Exercise instructions:
From the very first line down to the line containing "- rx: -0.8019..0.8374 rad", write out the material exactly as it appears, and no more.
##########
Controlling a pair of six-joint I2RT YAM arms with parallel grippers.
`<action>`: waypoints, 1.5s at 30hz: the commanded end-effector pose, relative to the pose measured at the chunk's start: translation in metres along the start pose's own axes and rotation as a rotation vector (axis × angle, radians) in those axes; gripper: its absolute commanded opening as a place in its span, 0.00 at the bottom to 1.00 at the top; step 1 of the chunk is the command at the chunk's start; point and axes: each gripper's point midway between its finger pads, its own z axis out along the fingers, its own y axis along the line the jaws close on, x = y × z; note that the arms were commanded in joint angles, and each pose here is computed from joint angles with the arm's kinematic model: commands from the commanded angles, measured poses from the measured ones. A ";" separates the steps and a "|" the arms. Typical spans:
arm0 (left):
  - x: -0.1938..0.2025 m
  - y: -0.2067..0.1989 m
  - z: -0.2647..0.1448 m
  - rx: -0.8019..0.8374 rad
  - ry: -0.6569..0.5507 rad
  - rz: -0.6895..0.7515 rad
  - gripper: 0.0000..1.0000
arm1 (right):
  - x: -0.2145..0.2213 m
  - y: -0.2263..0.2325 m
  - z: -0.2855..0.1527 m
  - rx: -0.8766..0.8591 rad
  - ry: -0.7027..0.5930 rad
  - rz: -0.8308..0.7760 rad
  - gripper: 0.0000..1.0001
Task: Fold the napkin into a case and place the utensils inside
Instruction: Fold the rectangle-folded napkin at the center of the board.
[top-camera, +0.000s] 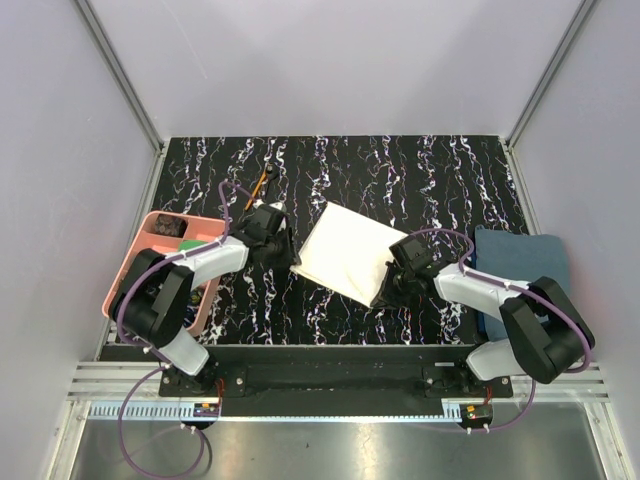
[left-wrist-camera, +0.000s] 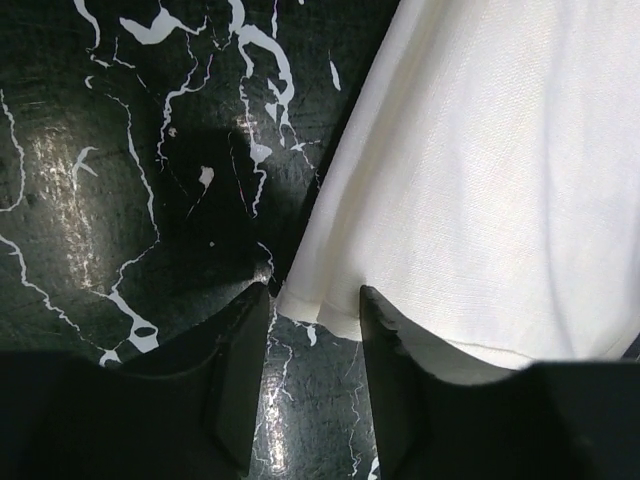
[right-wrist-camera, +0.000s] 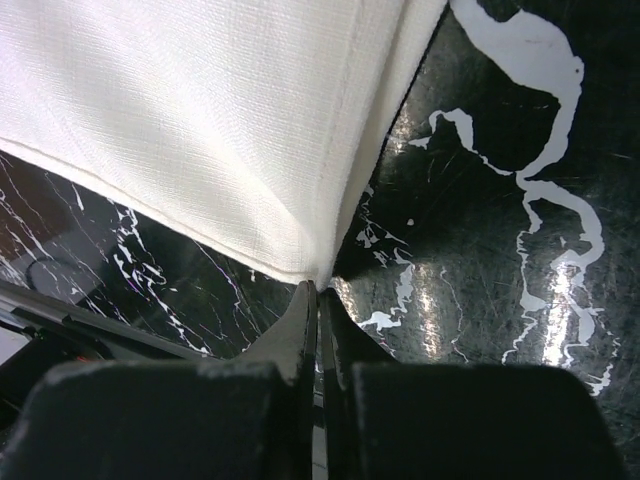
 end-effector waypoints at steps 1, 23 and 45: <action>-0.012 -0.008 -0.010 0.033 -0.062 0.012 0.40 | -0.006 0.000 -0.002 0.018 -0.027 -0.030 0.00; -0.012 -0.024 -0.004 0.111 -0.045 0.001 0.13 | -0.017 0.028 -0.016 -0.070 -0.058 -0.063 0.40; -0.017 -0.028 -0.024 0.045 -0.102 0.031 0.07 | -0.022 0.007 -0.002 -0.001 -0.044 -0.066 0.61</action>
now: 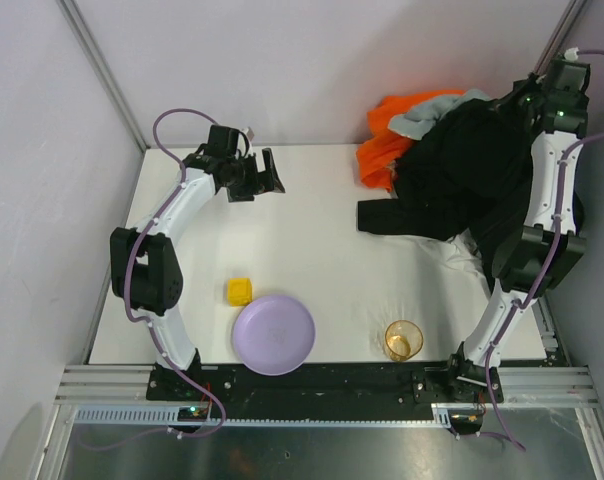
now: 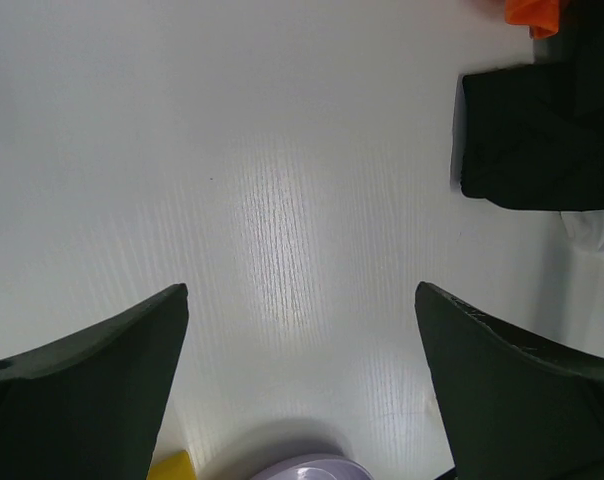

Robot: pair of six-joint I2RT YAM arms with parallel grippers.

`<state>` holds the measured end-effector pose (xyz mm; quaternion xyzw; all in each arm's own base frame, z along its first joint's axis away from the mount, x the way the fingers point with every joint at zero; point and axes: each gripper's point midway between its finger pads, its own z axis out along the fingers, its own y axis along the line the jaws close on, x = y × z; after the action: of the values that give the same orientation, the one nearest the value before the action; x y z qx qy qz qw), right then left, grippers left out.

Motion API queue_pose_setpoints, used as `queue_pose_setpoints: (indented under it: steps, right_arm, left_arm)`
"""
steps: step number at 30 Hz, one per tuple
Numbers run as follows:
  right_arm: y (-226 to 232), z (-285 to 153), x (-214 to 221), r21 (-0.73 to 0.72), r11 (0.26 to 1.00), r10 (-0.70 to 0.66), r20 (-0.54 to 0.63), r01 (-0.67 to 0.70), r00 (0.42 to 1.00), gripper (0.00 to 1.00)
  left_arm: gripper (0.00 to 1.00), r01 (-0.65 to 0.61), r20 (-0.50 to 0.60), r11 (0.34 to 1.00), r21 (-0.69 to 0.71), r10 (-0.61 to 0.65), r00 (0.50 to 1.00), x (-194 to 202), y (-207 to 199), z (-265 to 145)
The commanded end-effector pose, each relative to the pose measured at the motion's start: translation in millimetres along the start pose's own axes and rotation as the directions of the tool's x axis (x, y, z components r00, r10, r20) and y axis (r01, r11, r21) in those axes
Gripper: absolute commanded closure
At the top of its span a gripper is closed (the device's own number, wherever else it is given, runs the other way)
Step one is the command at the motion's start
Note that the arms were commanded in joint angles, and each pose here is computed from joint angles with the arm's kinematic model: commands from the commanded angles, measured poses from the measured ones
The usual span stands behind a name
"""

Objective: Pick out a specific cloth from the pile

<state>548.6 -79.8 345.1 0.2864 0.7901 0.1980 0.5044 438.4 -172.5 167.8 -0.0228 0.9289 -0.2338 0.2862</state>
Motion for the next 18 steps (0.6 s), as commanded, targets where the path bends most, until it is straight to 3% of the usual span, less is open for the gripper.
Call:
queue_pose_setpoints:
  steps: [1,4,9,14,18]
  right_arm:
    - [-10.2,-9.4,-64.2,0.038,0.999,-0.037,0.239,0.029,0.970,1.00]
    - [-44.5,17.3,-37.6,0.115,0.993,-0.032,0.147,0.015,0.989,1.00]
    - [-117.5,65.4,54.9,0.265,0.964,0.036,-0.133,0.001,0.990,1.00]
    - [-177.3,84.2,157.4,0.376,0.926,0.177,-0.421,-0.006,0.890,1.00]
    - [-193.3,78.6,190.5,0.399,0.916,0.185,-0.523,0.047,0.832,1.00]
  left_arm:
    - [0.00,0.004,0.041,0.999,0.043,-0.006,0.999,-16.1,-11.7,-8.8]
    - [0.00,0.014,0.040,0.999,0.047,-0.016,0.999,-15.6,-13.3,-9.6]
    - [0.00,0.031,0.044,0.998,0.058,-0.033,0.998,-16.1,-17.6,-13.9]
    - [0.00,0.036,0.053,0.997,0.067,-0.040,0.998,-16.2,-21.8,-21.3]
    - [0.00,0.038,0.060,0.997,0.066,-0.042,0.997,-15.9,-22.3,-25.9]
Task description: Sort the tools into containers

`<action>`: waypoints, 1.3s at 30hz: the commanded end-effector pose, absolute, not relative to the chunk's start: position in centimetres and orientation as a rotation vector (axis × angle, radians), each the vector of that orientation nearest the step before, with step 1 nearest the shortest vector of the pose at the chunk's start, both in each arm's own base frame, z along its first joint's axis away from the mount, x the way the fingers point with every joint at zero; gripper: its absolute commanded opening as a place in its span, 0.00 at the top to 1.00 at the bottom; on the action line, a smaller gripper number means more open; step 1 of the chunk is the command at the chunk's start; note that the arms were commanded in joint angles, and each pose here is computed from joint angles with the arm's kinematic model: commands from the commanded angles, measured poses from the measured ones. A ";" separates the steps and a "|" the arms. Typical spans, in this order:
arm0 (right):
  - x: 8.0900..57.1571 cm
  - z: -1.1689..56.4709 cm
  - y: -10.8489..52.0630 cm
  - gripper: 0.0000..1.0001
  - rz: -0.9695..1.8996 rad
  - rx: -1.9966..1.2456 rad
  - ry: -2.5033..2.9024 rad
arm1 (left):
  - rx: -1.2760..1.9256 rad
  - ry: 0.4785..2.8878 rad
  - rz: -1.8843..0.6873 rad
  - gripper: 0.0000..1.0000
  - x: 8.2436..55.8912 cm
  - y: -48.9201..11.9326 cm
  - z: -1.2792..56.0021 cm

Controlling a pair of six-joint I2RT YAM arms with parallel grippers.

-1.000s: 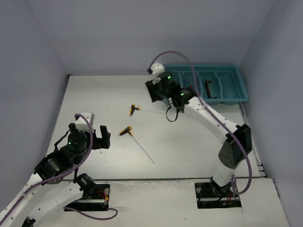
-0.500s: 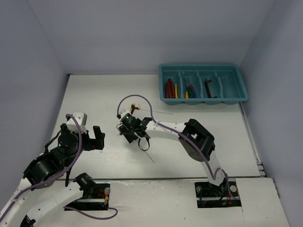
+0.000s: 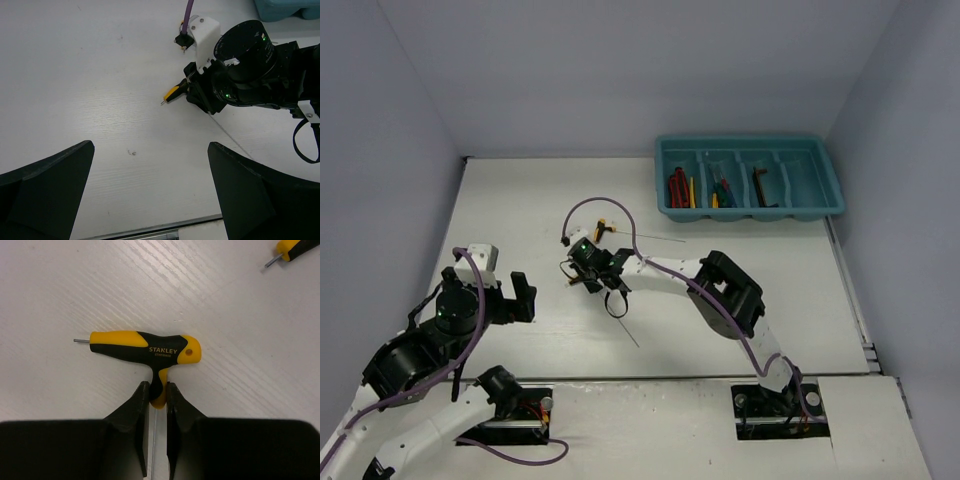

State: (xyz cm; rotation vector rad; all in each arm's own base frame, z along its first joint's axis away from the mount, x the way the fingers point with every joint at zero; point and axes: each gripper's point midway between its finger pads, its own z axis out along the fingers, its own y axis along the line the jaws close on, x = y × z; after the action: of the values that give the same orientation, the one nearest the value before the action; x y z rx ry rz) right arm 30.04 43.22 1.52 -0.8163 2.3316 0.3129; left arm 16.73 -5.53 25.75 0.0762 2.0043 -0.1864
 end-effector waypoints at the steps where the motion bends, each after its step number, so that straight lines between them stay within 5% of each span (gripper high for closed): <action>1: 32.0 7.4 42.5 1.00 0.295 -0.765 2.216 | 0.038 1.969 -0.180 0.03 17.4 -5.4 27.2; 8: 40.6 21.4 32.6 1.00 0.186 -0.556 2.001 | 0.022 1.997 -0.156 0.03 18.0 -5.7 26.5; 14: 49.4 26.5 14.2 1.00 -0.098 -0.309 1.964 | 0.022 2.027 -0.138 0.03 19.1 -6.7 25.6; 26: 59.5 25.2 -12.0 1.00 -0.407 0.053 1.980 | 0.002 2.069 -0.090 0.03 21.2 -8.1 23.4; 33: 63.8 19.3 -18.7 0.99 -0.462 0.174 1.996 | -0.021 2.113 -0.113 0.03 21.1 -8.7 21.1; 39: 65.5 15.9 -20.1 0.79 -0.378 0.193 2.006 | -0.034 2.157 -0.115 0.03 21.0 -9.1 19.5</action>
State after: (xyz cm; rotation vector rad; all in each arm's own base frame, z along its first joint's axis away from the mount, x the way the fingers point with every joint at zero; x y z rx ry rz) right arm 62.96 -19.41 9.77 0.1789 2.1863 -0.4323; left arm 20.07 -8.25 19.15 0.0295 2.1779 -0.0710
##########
Your response:
Controlling a pair of six-joint I2RT YAM arms with parallel grippers.
`<action>`: waypoints, 1.5s at 30hz: the commanded end-effector pose, relative to the pose measured at the chunk's start: translation in metres along the start pose's own axes and rotation as a rotation vector (axis × angle, radians) in those axes; gripper: its absolute commanded opening as a place in its span, 0.00 at the bottom to 1.00 at the top; step 1 of the chunk is the command at the chunk's start; point and axes: each gripper's point midway between its finger pads, its own z axis out along the fingers, its own y axis along the line the jaws close on, x = y × z; note that the arms were commanded in joint angles, and each pose here is computed from joint angles with the arm's kinematic model: commands from the commanded angles, measured poses from the measured ones. A ";" separates the steps and a "|" the arms. Typical spans:
arm0 (left):
  - x: -0.1938..0.2025 m
  - y: -0.2067..0.1989 m
  - z: -0.2647..0.1448 m
  - rx: -0.8019..0.8374 rad

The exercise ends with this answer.